## Task to carry out:
Identify, in the records below, every line where the string "Degrees" appears, and copy each such line.

## Dataset content:
-- Opening Marker --

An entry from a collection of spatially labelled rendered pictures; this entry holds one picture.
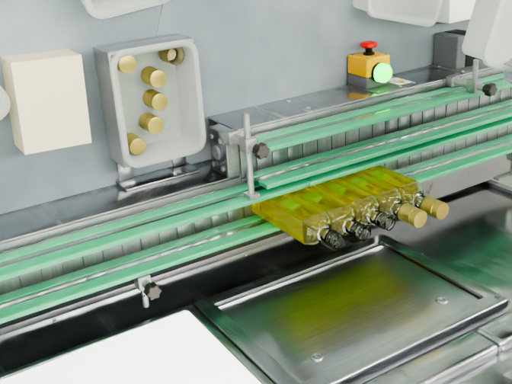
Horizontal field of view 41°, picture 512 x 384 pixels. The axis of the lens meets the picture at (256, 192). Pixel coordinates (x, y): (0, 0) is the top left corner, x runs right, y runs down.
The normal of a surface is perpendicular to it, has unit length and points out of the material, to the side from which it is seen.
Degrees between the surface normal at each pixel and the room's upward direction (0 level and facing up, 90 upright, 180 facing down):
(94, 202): 90
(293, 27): 0
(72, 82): 0
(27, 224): 90
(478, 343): 90
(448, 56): 90
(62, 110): 0
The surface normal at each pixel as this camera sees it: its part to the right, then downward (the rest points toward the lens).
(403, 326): -0.07, -0.92
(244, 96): 0.52, 0.30
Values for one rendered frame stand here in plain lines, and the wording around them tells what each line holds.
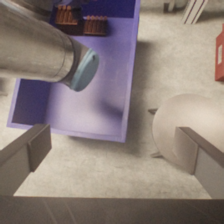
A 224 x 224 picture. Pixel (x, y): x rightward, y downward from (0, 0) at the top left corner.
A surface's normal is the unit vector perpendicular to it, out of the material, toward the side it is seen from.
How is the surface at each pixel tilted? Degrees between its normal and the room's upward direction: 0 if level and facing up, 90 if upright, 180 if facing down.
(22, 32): 79
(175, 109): 0
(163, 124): 0
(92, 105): 0
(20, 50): 87
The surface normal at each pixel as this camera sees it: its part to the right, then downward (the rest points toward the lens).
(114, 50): -0.10, -0.15

-- Closing Marker --

## Exercise answer:
Degrees between the surface normal at each pixel and the room's upward direction (0 level and facing up, 90 upright, 180 facing down):
How is the surface at each pixel tilted? Degrees between its normal and the room's upward direction: 0 if level and facing up, 90 if upright, 180 if facing down.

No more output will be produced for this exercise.